Question

How do you draw the Parabola \[y = 3x\left( {x + 2} \right)\]?

Answer 1

Hint: Here, we will first simplify the given equation of a Parabola. We will then compare it to the standard form of the parabola to find the coefficients. Then by using the \[x\]-coordinate of the vertex of the Parabola formula we will find the \[x\]-coordinate and by using the \[x\]- coordinate, we will find the \[y\]-coordinate of the vertex of the Parabola. We will substitute different values of \[x\] in the equation to find corresponding values of \[y\]. Thus we will find coordinate points and using these points we will draw the required graph of a parabola.

Formula Used:
The \[x\]-coordinate of the vertex of the Parabola is given by the formula \[h = \dfrac{{ - b}}{{2a}}\]

Complete Step by Step Solution:
The equation of Parabola is \[y = 3x\left( {x + 2} \right)\].
Now, we will multiply the terms using the distributive property, so we get
\[ \Rightarrow y = 3{x^2} + 6x\]…………………………………\[\left( 1 \right)\]
We can rewrite the above equation as
\[ \Rightarrow k = 3{h^2} + 6h\]……………………………………\[\left( 2 \right)\]
We know that the standard form of a Parabola \[y = a{x^2} + bx + c\] where the vertex of the parabola is at \[\left( {h,k} \right)\] which is similar to \[\left( {x,y} \right)\].
So, we get
\[\begin{array}{l}a = 3\\b = 6\\c = 0\end{array}\]
Now, by substituting the terms in the formula \[h = \dfrac{{ - b}}{{2a}}\], we get
\[h = \dfrac{{ - 6}}{{2\left( 3 \right)}} = \dfrac{{ - 6}}{6}\]
Dividing the terms, we get
\[ \Rightarrow h = - 1\]
Thus, the\[x\]-coordinate of the vertex of the Parabola is \[h = - 1\] .
Now, by substituting \[h = - 1\] in the equation \[\left( 2 \right)\], we get
\[ \Rightarrow k = 3{\left( { - 1} \right)^2} + 6\left( { - 1} \right)\]
\[ \Rightarrow k = 3 - 6\]
\[ \Rightarrow k = - 3\]
Therefore, the vertex of the Parabola is \[\left( { - 1, - 3} \right)\] .
Now, we will find the coordinates of the Parabola.
Substituting \[x = 0\] in the equation \[\left( 1 \right)\], we get
\[y = 3{\left( 0 \right)^2} + 6\left( 0 \right)\]
Simplifying the expression, we get
\[ \Rightarrow y = 0\]
Substituting \[x = - 2\] in the equation\[\left( 1 \right)\], we get
\[y = 3{\left( { - 2} \right)^2} + 6\left( { - 2} \right)\]
Simplifying the expression, we get
\[ \Rightarrow y = 12 - 12\]
\[ \Rightarrow y = 0\]
Substituting \[x = 1\] in the equation \[\left( 1 \right)\], we get
\[y = 3{\left( 1 \right)^2} + 6\left( 1 \right)\]
Simplifying the expression, we get
\[ \Rightarrow y = 3 + 6\]
\[ \Rightarrow y = 9\]
Substituting \[x = 2\] in the equation \[\left( 1 \right)\], we get
\[y = 3{\left( 2 \right)^2} + 6\left( 2 \right)\]
Simplifying the expression, we get
\[ \Rightarrow y = 12 + 12\]
\[ \Rightarrow y = 24\]

Therefore, the coordinates of the equation of line are \[\left( { - 2,0} \right)\] ,\[\left( { - 1, - 3} \right)\],\[\left( {0,0} \right)\], \[\left( {1,9} \right)\] and \[\left( {2,24} \right)\]

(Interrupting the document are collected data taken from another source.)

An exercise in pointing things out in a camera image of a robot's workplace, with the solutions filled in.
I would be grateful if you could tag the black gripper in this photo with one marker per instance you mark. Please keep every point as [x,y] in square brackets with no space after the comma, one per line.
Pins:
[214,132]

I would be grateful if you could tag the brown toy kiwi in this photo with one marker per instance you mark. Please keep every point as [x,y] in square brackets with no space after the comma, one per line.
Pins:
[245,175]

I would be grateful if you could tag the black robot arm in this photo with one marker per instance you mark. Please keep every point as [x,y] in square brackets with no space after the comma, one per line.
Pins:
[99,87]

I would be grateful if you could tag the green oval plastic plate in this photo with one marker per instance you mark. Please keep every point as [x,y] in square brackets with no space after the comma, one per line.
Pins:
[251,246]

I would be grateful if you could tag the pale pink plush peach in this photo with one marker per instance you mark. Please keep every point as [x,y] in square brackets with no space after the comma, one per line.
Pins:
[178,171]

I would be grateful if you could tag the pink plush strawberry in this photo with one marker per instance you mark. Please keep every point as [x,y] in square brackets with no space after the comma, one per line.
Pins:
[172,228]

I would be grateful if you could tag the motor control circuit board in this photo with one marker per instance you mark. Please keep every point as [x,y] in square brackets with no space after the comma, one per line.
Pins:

Now, we plot the graph for the co-ordinates, we get

Note:
We know that the vertex of a Parabola is the minimum or maximum point of a Parabola. If \[a > 0\], then the vertex is the minimum point and the parabola will open upwards. If \[a < 0\], then the vertex is the maximum point and the parabola will open downwards. Therefore, the given equation’s vertex is the minimum point and the given equation of Parabola will open upwards. Vertex is the major part of drawing a Graph of the equation of the Parabola.